TASK INSTRUCTIONS »
Each line from the one holding "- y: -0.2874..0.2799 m" to the end of the data below must be output verbatim, with no other lines.

· · ·

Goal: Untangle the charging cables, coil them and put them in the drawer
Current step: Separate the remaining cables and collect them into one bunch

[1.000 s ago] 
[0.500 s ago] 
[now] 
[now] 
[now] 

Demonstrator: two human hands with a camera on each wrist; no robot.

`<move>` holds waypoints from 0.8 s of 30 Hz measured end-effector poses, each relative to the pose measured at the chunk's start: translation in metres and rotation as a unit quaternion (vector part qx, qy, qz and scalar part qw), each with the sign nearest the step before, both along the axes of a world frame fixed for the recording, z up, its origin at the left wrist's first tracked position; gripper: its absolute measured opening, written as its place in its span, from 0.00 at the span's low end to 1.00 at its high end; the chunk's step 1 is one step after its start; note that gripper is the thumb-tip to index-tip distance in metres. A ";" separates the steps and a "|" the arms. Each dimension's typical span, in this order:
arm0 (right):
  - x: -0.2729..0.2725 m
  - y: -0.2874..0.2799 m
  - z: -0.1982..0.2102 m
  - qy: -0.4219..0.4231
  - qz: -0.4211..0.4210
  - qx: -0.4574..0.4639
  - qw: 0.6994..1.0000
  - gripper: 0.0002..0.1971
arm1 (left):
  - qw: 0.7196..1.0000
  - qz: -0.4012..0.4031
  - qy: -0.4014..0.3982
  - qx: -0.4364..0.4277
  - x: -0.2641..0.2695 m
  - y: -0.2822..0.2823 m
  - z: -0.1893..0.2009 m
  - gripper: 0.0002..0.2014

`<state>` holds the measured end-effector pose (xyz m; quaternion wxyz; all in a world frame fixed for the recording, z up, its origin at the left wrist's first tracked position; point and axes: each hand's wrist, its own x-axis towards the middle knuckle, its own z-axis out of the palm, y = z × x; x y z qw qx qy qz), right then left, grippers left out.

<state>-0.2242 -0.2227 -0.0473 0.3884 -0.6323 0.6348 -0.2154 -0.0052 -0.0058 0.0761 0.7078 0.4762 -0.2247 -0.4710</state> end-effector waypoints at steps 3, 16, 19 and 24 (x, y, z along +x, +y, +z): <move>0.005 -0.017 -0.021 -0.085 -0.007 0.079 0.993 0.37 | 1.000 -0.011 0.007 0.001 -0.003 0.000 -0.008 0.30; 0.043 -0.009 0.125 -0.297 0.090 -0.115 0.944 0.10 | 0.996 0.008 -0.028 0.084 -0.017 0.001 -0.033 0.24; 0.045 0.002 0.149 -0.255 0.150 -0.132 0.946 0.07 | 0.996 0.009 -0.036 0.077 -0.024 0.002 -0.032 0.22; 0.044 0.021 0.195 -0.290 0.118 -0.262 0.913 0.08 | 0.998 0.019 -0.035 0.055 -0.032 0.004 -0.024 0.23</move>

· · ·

WRITTEN SOLUTION »
  - y: -0.2874..0.2799 m
  - z: -0.1982..0.2102 m
  - qy: -0.4219..0.4231
  - qz: -0.4211..0.4210
  - qx: -0.4574..0.4639
  - qw: 0.6994..1.0000
  - gripper: 0.0002..0.1971
arm1 (left):
  - qw: 0.7196..1.0000
  - qz: -0.4012..0.4031
  - qy: -0.4014..0.3982
  - qx: -0.4364..0.4277
  - x: -0.2641..0.2695 m
  - y: -0.2822..0.2823 m
  - z: -0.1893..0.2009 m
  - gripper: 0.0002..0.2014

`<state>` holds the measured end-effector pose (xyz m; quaternion wxyz; all in a world frame fixed for the recording, z up, its origin at the left wrist's first tracked position; point and axes: each hand's wrist, its own x-axis towards the middle knuckle, its own z-axis out of the palm, y = z × x; x y z qw qx qy qz), right then left, grippers left out.

<state>-0.2242 -0.2227 -0.0473 0.3884 -0.6323 0.6348 -0.2154 -0.0052 -0.0058 0.0761 0.7078 0.4762 -0.2247 -0.4710</state> end-effector waypoints at steps 3, 16, 19 and 24 (x, y, z along +x, +y, +z): <move>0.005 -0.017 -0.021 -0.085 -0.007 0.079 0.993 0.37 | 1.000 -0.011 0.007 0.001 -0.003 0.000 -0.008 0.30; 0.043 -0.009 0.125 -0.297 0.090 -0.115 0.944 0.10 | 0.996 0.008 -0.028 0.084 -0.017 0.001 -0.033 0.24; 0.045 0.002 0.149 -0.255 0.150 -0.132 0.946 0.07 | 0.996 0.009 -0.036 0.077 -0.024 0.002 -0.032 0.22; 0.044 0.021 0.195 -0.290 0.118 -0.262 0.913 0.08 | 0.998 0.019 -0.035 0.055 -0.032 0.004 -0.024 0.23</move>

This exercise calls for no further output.